False assunzioni di immigrati, imprenditori agricoli in manette

In cambio di ingenti somme di denaro che andavano dai 10mila ai 15mila dollari a persona, alcuni imprenditori agricoli agevolavano l'ingresso di stranieri in Italia mediante i decreti dei flussi migratori con richieste di assunzioni fittizie

Agevolavano l'ingresso e la permanenza di irregolari sul territorio nazionale mediante la presentazione di richieste fittizie di assunzione di operai stagionali presso aziende agricole modenesi in cambio di decine di migliaia di dollari. Per tale ragione, la polizia di stato ha contestato il reato di associazione a delinquere nei confronti di alcuni titolari di imprese agricole della provincia di Modena, di impiegati di studi di consulenza e di un dipendente di un’associazione di categoria. Questi i risultati ottenuti dall'operazione "Lambrusco" della squadra mobile della Questura di Modena, in collaborazione con la Direzione Territoriale del Lavoro di Modena – Servizio Ispezione del Lavoro e con l’Inps: quindici le persone indagate (di cui 6 arrestate e 9 soggette a perquisizioni domiciliari), sei le ordinanze di custodia cautelare eseguite nella mattinata odierna (di cui 2 in carcere e 4 agli arresti domiciliari) emesse dal Gip presso il Tribunale di Modena, su richiesta della Procura della Repubblica del capoluogo emiliano. A tre degli stessi (2 italiani ed un pakistano) è stato contestato il reato di associazione per delinquere.

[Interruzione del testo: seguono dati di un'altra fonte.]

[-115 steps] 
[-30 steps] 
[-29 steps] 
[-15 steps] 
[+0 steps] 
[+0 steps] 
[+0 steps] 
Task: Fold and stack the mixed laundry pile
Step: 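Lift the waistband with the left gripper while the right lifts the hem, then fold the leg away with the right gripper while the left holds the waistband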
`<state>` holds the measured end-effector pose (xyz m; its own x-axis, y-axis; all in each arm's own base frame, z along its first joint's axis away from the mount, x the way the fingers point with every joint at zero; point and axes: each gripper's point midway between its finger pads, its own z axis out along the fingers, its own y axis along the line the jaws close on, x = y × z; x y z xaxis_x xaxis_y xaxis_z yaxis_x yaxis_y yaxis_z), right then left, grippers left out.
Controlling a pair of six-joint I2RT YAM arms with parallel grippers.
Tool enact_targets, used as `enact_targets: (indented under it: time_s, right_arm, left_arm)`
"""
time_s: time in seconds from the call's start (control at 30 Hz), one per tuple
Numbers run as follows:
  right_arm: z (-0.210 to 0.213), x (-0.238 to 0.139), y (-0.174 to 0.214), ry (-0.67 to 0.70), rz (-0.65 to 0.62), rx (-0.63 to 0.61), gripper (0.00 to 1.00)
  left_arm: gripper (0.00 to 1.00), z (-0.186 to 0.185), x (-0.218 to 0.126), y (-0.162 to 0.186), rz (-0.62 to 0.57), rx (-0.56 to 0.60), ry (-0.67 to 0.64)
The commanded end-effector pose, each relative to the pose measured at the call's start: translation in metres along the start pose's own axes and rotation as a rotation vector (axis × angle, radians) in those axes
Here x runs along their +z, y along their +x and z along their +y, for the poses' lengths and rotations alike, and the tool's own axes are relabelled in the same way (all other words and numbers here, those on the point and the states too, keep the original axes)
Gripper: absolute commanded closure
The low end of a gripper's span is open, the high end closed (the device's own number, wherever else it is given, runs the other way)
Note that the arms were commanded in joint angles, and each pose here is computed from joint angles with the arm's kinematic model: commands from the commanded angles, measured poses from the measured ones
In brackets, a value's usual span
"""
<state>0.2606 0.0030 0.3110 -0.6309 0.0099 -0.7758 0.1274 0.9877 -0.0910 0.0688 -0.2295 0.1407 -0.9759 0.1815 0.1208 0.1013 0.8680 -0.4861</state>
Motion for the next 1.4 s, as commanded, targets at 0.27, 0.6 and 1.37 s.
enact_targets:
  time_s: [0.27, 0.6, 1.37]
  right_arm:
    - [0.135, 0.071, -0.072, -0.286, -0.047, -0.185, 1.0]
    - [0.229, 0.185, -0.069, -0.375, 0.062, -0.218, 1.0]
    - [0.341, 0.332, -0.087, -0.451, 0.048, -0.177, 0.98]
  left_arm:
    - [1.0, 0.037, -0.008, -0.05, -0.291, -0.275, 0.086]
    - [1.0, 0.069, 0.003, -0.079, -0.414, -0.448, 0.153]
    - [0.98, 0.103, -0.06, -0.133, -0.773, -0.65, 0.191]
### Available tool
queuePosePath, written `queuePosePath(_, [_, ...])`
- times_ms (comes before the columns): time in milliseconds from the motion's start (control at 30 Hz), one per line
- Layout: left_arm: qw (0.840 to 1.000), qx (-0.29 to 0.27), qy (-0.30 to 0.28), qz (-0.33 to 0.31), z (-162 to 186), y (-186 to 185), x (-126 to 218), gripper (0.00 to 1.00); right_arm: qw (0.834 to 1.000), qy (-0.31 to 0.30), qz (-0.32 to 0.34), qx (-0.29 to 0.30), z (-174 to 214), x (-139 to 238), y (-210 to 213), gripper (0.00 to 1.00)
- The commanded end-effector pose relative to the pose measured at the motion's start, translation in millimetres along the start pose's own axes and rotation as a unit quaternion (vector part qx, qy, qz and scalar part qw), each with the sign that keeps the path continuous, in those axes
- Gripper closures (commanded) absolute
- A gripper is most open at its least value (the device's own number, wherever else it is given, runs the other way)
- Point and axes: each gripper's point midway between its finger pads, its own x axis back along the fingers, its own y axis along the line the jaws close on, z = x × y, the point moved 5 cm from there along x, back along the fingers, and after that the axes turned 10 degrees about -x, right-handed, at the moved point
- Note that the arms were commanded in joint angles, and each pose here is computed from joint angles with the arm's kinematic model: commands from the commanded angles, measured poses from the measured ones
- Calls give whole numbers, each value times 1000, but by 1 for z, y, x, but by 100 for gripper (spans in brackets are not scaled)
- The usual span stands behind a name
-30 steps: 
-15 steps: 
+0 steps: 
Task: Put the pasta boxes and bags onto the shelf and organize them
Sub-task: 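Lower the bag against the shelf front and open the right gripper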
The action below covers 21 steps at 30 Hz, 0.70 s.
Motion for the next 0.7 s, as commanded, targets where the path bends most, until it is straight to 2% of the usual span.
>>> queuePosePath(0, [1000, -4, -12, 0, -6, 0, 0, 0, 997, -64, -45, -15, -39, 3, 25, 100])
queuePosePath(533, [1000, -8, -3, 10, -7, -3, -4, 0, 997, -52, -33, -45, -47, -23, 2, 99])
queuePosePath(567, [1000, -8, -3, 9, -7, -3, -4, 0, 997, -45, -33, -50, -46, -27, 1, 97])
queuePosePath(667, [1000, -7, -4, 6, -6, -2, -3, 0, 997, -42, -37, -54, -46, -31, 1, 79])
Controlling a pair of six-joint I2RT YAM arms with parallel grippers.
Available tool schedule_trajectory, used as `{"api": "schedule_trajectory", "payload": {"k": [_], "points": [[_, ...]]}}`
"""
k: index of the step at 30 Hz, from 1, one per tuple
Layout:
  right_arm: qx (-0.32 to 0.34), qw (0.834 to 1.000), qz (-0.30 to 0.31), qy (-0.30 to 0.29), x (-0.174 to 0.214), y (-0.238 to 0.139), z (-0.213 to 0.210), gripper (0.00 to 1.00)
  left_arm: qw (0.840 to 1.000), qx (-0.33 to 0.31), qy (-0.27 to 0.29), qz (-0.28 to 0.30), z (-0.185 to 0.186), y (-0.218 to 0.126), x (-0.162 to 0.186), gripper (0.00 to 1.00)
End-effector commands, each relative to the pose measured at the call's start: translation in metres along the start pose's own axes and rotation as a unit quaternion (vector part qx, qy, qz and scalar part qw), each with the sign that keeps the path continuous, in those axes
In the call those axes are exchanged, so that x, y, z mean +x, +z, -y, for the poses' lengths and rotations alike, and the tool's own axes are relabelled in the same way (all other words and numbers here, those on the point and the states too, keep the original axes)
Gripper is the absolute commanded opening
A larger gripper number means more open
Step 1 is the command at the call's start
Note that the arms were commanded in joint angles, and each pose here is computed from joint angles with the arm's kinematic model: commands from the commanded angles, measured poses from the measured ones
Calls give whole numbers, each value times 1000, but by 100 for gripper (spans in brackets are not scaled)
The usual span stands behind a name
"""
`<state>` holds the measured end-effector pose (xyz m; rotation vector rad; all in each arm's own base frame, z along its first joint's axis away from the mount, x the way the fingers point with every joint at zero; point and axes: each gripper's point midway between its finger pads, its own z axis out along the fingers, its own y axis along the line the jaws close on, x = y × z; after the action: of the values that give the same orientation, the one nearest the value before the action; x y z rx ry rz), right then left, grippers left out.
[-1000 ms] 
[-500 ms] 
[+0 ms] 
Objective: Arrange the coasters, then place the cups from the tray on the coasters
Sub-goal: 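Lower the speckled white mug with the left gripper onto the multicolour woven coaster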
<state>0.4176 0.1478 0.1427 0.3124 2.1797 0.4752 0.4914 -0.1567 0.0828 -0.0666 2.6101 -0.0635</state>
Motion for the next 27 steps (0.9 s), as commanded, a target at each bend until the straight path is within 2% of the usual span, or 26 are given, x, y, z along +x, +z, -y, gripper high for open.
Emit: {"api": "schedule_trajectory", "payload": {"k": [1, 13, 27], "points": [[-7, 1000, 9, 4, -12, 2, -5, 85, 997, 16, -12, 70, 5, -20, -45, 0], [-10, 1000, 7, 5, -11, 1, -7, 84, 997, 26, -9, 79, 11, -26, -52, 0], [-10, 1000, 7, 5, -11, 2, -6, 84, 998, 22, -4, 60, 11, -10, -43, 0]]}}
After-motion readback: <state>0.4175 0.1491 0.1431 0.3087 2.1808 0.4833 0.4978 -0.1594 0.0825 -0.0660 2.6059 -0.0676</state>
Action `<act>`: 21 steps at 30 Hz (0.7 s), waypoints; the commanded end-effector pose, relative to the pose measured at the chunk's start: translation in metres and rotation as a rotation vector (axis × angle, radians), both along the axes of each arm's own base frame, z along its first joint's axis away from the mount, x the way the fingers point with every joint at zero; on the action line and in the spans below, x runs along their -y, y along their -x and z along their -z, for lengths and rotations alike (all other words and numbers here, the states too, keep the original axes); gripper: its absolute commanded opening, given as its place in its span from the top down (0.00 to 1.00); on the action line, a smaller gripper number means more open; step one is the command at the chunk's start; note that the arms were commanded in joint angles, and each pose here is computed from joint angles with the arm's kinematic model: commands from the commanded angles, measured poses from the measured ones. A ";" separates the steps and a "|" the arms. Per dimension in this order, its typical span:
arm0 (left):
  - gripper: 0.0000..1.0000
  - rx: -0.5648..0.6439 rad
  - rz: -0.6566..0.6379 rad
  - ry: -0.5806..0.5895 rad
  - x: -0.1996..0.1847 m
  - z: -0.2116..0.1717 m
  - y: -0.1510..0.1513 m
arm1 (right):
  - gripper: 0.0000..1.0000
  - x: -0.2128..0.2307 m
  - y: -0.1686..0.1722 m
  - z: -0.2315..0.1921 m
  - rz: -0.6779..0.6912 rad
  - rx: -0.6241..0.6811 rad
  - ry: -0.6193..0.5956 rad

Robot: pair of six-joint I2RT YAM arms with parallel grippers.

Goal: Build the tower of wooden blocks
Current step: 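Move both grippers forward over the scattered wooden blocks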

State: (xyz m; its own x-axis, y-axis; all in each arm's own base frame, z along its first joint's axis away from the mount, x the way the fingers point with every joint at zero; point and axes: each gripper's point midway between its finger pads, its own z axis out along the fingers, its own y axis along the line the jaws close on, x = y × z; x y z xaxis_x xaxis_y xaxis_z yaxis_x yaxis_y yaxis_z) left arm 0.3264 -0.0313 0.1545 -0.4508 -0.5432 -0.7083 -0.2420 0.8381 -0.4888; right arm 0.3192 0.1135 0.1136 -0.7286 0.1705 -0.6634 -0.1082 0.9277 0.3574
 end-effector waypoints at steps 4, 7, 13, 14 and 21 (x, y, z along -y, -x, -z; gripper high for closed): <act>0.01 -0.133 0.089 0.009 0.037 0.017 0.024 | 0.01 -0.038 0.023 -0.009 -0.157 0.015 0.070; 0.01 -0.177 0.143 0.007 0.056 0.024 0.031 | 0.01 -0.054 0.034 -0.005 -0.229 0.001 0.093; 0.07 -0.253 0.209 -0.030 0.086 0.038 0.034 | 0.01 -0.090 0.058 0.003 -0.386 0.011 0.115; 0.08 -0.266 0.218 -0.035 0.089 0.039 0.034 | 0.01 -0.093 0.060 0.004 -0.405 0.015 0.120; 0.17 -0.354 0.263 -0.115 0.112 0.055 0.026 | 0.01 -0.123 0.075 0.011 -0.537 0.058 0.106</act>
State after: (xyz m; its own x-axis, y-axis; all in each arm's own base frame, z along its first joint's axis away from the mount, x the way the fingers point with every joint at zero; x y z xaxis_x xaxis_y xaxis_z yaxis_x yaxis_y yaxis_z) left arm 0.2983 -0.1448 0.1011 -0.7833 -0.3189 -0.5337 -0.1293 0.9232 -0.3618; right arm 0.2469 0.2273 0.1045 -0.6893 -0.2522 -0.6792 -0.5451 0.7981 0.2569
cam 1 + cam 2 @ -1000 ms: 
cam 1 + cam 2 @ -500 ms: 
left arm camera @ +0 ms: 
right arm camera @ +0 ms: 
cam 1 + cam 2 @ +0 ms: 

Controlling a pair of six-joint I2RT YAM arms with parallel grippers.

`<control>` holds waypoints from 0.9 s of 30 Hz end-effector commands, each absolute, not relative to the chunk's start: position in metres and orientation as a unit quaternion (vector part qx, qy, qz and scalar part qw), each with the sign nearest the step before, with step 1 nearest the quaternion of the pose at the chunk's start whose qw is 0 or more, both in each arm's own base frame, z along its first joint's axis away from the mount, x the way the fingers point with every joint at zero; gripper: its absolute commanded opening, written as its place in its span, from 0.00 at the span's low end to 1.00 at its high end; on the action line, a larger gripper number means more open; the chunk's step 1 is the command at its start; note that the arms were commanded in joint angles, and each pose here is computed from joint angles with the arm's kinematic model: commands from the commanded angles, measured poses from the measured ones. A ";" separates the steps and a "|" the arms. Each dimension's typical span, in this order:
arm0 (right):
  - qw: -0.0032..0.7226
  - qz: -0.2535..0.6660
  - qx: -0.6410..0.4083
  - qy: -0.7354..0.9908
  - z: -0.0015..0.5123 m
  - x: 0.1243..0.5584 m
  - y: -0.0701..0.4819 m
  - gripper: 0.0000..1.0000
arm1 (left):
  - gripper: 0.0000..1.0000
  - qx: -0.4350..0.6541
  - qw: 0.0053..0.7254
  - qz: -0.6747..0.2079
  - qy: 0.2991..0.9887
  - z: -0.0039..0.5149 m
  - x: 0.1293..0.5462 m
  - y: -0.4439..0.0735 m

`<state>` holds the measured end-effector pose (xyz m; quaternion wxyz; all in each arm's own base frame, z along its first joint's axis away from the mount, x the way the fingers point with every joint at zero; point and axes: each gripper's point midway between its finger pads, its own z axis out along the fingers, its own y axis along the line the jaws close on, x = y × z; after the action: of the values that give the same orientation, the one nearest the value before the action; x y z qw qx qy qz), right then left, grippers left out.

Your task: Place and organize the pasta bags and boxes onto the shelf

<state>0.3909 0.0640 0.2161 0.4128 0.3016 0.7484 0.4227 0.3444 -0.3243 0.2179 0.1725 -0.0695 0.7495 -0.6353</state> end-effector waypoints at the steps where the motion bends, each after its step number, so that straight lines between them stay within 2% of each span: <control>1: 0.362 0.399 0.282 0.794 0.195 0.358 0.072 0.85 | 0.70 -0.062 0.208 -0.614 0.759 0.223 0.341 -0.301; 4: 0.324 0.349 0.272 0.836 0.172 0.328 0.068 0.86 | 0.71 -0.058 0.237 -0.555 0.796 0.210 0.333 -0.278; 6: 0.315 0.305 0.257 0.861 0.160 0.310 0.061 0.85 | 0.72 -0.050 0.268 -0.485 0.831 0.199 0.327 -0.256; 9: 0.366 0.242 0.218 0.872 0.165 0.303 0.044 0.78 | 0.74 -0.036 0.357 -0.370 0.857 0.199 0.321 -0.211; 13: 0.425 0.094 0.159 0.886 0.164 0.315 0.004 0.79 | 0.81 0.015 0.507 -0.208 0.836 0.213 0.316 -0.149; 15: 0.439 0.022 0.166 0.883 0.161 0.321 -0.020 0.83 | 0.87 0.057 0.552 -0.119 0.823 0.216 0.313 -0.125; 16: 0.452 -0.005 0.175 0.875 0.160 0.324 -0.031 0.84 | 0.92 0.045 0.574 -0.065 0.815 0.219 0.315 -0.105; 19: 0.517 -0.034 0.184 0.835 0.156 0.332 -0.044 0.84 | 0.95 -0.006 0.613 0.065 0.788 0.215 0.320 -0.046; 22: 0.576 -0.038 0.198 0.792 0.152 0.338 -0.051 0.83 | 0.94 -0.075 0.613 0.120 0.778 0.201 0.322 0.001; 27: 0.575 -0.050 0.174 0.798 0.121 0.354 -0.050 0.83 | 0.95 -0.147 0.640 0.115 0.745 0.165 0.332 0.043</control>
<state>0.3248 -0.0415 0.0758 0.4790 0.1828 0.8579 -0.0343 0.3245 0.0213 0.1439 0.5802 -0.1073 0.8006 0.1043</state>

Le indagini, avviate nella primavera del 2012, hanno consentito di individuare un gruppo criminale composto da cittadini italiani e pakistani, uniti in associazione a delinquere finalizzata ad agevolare l’ingresso e la permanenza di irregolari sul territorio nazionale mediante la presentazione di richieste fittizie di assunzione di lavoratori stranieri stagionali a tempo determinato presso aziende agricole locali. È emerso che il gruppo criminale faceva giungere sul territorio dell’Unione Europea, attraverso il nostro Paese, cittadini originari del Pakistan, dell’India, del Bangladesh e di altri Stati del sud-est asiatico, approfittando dei flussi stagionali di lavoratori da destinare al settore agricolo, grazie ad alcuni titolari di aziende agricole compiacenti evitando, in tal modo, il ”tradizionale” viaggio mediante l’utilizzo di scafi e barche provenienti dal Nord Africa.

Tale organizzazione provvedeva ad avviare la procedura telematica per il rilascio del visto di ingresso presso l’ambasciata italiana competente per territorio. Dopo aver ottenuto il visto in questione e dopo aver fatto ingresso in Italia, senza iniziare l’attività lavorativa per la quale avevano fatto ingresso regolare nel nostro Paese, gli stranieri (ad eccezione di poche persone che hanno prestato attività lavorativa per pochi giorni), lasciavano scadere l'autorizzazione, dandosi alla clandestinità spostandosi, nella maggior parte dei casi, in altri Paesi europei. Nel corso delle indagini è stato possibile appurare che per l’ottenimento del visto di ingresso in area Schengen, ogni straniero versava una quota variabile tra i 10mila ed i 15mila dollari, 3mila dei quali erano destinati al datore di lavoro compiacente. La restante cifra, invece, era distribuita tra i vari componenti dell’organizzazione. Dall’indagine è stato accertato che tutti i componenti il gruppo hanno movimentato, ognuno con specifico capo di imputazione, alcune migliaia di visti di ingresso di cittadini stranieri.